Distinguished (professors), diversity, diets and deficit

Yes, these topics are connected. Last week, I attended events and lectures related to all four topics.

Wednesday night, I was at a reception to honor new distinguished professors. Among them was our W.R. Kenan Jr. Distinguished Professor Barry Popkin, PhD, professor of nutrition. Barry has probably studied and influenced food choices and diets in more countries than anyone in the world.

Thursday was a triple decker day. At noon, I spoke at the wrap-up meeting of our Diversity and Inclusion Task Force, led by Rumay Alexander, EdD, RN, and Bryan Weiner, PhD, who also spoke. We had charged the DITF with identifying barriers to achieve greater diversity and inclusion in the School. Then, we asked them to propose strategies to overcome them and put us on the road to even greater diversity and inclusion. It’s a great group of people who represent positions, departments and units across the SPH. The Diversity and Inclusion Task Force recommended 13 different strategies, including changes in organization, culture, teaching and other areas.
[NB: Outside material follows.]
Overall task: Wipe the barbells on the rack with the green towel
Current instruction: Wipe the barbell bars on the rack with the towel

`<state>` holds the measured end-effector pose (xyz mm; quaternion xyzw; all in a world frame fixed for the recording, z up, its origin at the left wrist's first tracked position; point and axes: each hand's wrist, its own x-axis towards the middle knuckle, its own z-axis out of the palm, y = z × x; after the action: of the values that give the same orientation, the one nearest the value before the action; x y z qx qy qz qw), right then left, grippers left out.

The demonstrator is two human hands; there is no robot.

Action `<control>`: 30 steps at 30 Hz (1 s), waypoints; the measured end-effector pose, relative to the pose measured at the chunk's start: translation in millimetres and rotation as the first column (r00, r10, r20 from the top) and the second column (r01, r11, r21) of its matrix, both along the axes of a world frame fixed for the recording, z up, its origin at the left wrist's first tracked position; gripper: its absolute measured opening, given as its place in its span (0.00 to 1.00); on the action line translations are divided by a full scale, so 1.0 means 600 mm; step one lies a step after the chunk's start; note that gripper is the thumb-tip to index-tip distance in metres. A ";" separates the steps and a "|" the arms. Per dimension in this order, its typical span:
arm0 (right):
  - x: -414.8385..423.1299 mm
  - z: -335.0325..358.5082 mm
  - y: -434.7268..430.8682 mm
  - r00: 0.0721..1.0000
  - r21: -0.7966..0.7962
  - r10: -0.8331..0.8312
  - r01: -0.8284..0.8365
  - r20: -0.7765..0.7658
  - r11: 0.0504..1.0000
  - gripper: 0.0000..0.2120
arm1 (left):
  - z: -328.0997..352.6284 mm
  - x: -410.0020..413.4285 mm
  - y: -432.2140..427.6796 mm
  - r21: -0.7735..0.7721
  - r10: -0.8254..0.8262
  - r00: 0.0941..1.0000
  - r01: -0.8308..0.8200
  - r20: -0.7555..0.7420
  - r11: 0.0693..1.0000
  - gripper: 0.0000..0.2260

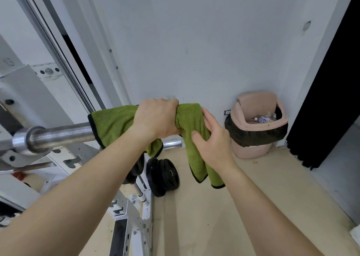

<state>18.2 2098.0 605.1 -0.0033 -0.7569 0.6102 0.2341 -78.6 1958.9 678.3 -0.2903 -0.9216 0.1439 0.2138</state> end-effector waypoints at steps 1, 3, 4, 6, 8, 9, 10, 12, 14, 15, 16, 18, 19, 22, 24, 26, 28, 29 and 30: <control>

I told the task force that we cannot do everything they proposed at once. But we will begin to implement some recommendations this fiscal year. Among the most important is sharing best practices across the School. Academics are smart. But we have a tendency to invent solutions in every department rather than sharing across departments (It’s not just an issue in our School.). This process is too inefficient. We must find ways to accelerate progress. The DITF report is an important milestone. We are going to use it to speed diversity and inclusion here.

Later, I introduced the remarkable Alice Ammerman, DrPH, professor of nutrition and director of the Center for Health Promotion and Disease Prevention, who gave the Hutchins Lecture at the Center for the Study of the American South.  Alice’s interesting lecture was titled, Food in the South: Health, Happiness and the Economy.  It exemplified her wide-ranging interests and talents. Alice and her colleagues have been among the most visionary in the U.S. in understanding the effect of the economy on food choices and diets. Their appreciation of sustainability and local foods is inspiring. As the Daily Tar Heel wrote of Alice, “Ammerman is leading a food movement from her kitchen and her office. She has a big goal: building a new food system in North Carolina focused on local farmers and communities.”
I dashed out in time to get a seat in back of Gerrard Hall to hear Erskine Bowles give the Thomas Willis Lambeth Distinguished Lecture. President Emeritus Bowles surely is one of the most charismatic, exuberant speakers in the world. He talked drolly about his experiences in Washington during the Clinton administration and more recently, running President Obama’s National Commission on Fiscal Responsibility and Reform. He told us soberly that if this country doesn’t shrink the deficit dramatically, we are going to become a second rate power. Taxes alone won’t do it; nor will budget cutting. We’ve got to control health care and military spending and a lot more. We resonated with his comments, “We’re running out of money. We’ve got to start thinking.” Also, “We live in a world of limited resources, and that means setting priorities.”

Since we cannot run deficits in our School, we’ve lived with President Bowles’ maxims for the last few years. I admire him for not making the issues about political party but about solving problems. That’s the only sensible strategy. Everyone was buzzing as we left the room for the warm September evening outside.

Bowles’ lecture reminded me what a fascinating, stimulating place this is and how central UNC is to solving the world’s greatest challenges, as Chancellor Thorp has said.

As we move past the anniversary of September 11th, solving the world’s greatest challenges should be our true north. Happy Monday. Barbara.